Du kannst dir nicht vorstellen, was ich für einen Wandel durchlebt habe. Die Tatsache, dass ich meine lesbische Identität ständig verstecken wollte, hat mich depressiv gemacht, lustlos, gelangweilt und irgendwie pessimistisch. Ich stand ständig unter Druck, mein ganzer Körper war angespannt. Ich hatte kein Selbstbewusstsein - wirklich furchtbar.

Nachdem ich mich dann geoutet habe, hat sich das alles geändert. Ich habe eine positive Lebenseinstellung, ich bin fröhlich, aufgedreht, die Welt ist hell, bunt und voller Kreativität. Inzwischen habe ich auch viel mehr Selbstbewusstsein, denn ich weiß, wer ich bin, was ich will und wen ich will.

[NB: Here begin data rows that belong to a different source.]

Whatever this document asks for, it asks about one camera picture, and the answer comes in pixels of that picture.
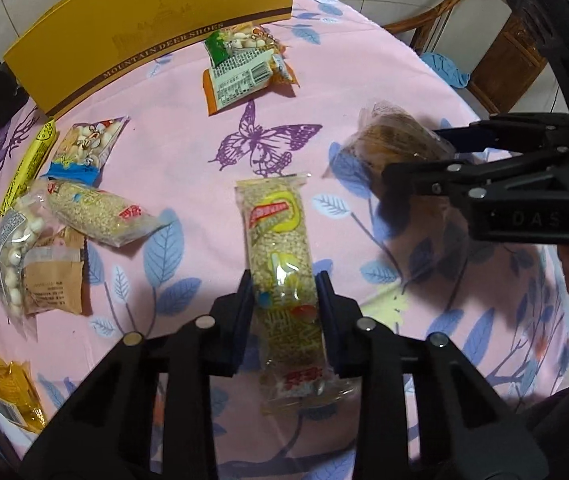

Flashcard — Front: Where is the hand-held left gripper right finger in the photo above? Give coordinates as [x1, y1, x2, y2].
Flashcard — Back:
[315, 270, 550, 480]

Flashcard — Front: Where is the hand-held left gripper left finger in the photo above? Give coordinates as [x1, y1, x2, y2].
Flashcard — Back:
[19, 270, 256, 480]

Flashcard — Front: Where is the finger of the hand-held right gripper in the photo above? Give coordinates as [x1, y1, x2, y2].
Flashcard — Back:
[431, 111, 569, 154]
[381, 151, 569, 202]

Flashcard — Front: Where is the clear bread packet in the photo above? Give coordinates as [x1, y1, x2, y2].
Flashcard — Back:
[322, 101, 458, 196]

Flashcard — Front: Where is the clear rice bar packet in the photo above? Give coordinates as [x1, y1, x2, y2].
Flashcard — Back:
[234, 172, 358, 416]
[44, 178, 172, 249]

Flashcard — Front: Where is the blue cartoon bun snack packet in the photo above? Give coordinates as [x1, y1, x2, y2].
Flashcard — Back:
[46, 116, 131, 186]

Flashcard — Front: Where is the yellow transparent snack packet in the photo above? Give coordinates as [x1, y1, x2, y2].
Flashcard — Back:
[0, 350, 48, 433]

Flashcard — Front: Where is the yellow stick snack packet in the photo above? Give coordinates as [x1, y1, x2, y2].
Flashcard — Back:
[0, 119, 59, 218]

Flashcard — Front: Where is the yellow cardboard box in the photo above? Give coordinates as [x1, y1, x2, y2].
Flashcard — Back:
[3, 0, 295, 118]

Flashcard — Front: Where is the carved wooden cabinet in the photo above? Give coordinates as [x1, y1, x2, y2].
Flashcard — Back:
[467, 10, 550, 113]

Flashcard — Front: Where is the blue cloth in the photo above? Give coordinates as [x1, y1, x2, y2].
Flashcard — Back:
[421, 51, 471, 90]

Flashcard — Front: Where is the wooden armchair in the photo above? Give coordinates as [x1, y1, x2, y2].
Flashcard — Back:
[382, 0, 510, 111]

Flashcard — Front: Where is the brown snack packet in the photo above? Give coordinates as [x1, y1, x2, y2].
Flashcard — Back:
[21, 226, 90, 317]

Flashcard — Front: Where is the green snack packet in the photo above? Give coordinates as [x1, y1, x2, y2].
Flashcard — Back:
[203, 27, 288, 111]

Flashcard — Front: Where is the orange snack packet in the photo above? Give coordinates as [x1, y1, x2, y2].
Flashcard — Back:
[202, 57, 299, 116]

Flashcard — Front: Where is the clear packet of white balls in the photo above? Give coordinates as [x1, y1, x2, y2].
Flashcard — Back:
[0, 190, 52, 328]

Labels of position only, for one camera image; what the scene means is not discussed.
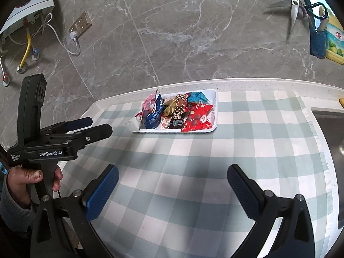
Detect gold wall socket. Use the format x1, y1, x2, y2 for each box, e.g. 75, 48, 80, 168
68, 11, 92, 34

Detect white red snack packet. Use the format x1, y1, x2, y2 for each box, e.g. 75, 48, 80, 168
125, 114, 143, 132

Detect gold snack packet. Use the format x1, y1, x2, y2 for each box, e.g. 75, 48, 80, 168
163, 99, 178, 117

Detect yellow detergent bottle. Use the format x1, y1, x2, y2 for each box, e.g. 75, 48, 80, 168
324, 13, 344, 65

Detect teal snack packet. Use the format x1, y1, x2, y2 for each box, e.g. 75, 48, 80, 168
187, 91, 210, 105

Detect green white checkered cloth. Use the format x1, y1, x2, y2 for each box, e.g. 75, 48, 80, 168
58, 89, 334, 258

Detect white plastic tray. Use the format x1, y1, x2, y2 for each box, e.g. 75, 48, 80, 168
132, 89, 218, 134

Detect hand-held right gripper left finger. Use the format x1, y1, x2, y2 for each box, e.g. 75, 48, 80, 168
29, 164, 120, 258

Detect pink white snack packet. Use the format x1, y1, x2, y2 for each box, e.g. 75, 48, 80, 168
160, 114, 186, 130

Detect metal kitchen scissors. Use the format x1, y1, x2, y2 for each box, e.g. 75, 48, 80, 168
265, 0, 330, 37

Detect blue utensil holder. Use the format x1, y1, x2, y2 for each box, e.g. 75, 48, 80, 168
309, 25, 327, 60

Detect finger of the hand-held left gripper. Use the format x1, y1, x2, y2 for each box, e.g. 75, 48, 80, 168
40, 117, 93, 137
50, 124, 113, 151

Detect person's left hand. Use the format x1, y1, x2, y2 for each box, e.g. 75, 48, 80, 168
5, 165, 64, 207

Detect person's left forearm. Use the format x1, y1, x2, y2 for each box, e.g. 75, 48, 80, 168
0, 191, 36, 237

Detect white water heater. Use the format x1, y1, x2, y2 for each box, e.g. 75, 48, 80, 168
0, 0, 56, 37

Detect red patterned snack packet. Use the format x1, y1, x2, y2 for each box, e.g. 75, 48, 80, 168
173, 93, 191, 116

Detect white power cable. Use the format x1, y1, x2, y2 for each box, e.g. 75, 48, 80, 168
40, 13, 81, 56

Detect yellow gas hose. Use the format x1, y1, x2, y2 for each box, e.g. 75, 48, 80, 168
17, 31, 33, 73

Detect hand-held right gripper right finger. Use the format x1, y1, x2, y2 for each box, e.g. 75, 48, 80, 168
227, 164, 315, 258

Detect stainless steel sink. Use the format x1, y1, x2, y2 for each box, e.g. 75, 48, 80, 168
310, 107, 344, 221

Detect large red snack packet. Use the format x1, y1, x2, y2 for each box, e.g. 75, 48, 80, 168
181, 103, 214, 133

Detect blue snack packet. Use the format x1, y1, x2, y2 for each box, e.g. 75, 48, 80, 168
144, 97, 164, 130

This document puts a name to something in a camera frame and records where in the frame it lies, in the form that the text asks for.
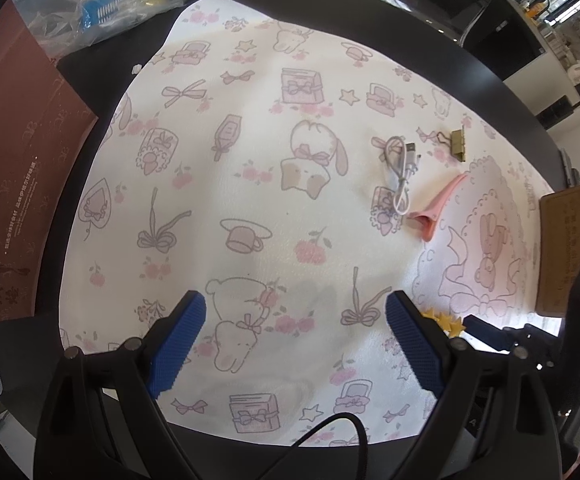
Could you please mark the pink hair clip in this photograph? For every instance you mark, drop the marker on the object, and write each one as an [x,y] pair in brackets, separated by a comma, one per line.
[435,210]

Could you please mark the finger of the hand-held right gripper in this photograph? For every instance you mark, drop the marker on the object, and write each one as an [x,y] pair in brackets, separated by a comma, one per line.
[482,331]

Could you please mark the white printed cloth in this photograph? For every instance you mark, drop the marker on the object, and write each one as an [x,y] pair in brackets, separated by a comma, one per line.
[270,210]

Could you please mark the blue white packet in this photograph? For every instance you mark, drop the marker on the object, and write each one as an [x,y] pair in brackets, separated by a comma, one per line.
[110,2]

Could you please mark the brown paper bag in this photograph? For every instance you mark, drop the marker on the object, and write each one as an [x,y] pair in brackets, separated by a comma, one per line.
[15,160]

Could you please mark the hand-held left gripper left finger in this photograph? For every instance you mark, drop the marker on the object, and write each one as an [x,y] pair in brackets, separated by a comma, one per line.
[177,345]

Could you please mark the transparent acrylic chair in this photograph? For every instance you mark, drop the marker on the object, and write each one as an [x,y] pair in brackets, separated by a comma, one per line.
[420,5]

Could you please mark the white kitchen counter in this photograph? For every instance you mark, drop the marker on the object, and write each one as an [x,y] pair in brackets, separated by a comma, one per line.
[545,65]

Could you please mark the cardboard box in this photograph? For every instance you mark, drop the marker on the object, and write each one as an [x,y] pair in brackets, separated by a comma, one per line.
[565,240]

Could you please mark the yellow star hair clip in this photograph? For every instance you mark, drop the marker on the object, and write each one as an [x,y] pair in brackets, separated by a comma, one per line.
[450,324]

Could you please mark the gold binder clip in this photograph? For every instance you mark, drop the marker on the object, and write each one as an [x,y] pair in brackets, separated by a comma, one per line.
[457,145]

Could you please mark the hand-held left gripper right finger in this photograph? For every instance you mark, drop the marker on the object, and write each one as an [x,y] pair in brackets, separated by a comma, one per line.
[415,345]

Ich rate dir also: Nimm es an! Es ist ein Teil von dir und auch nicht anders als blonde Haare oder blaue Augen - so furchtbar anders macht es dich nicht,es ist natürlich und du brauchst davor keine Angst zu haben.

Deine Eltern werden vielleicht gar nicht so furchtbar reagieren wie du es dir ausmalst. Ich habe mir auch jedes mögliche Horrorszenario ausgemalt, aber nichts davon ist wahr geworden. Und lasse dich nicht von der Tatsache entmutigen, dass du ihnen bereits gesagt hast, dass du nicht schwul bist: Das ist schließlich nicht in Stein gemeißelt, und ich glaube, dass sie es verstehen werden. Immerhin sind sie deine Eltern! Ich hatte vorher auch 2 1/2 Jahre einen Freund, das war für meine Eltern danach auch nicht mehr wichtig.

Wichtig ist aber: Setze dich nicht unter Druck. Versuche, gelassen an die Sache heran zu gehen.

Ich wünsche dir viel Glück dabei und hoffe, dass du es schaffst, dich so zu nehmen, wie du bist. Es ist nicht so furchtbar, wie man es sich ausmalt. :)

Anja

Ps: Wegen der Familie, die kannst du auch so haben. Da gibt es immer einen Weg. Meine Freundin und Ich planen auch schon scherzhaft das Leben eines Sohn namens Jan-Altair, und auch, wenn es noch als Witz gemeint ist, werde ich irgendwann sicher einen Sohn haben, (der im Idealfall sogar Jan-Altair heißen sollte) oder eine Tochter. Und mit wem du die Kinder großziehst... Ist das nicht vollkommen egal? :D

Judith Anwort von Judith

Liebe Anja,

Vielen Dank fuer Deine aufmunternden, positiven Worte. Ich denke, dass Du nicht nur dem Fragenden, sondern ganz vielen weiterhilfst.

Dir & Deiner Partnerin von Herzen alles Gute.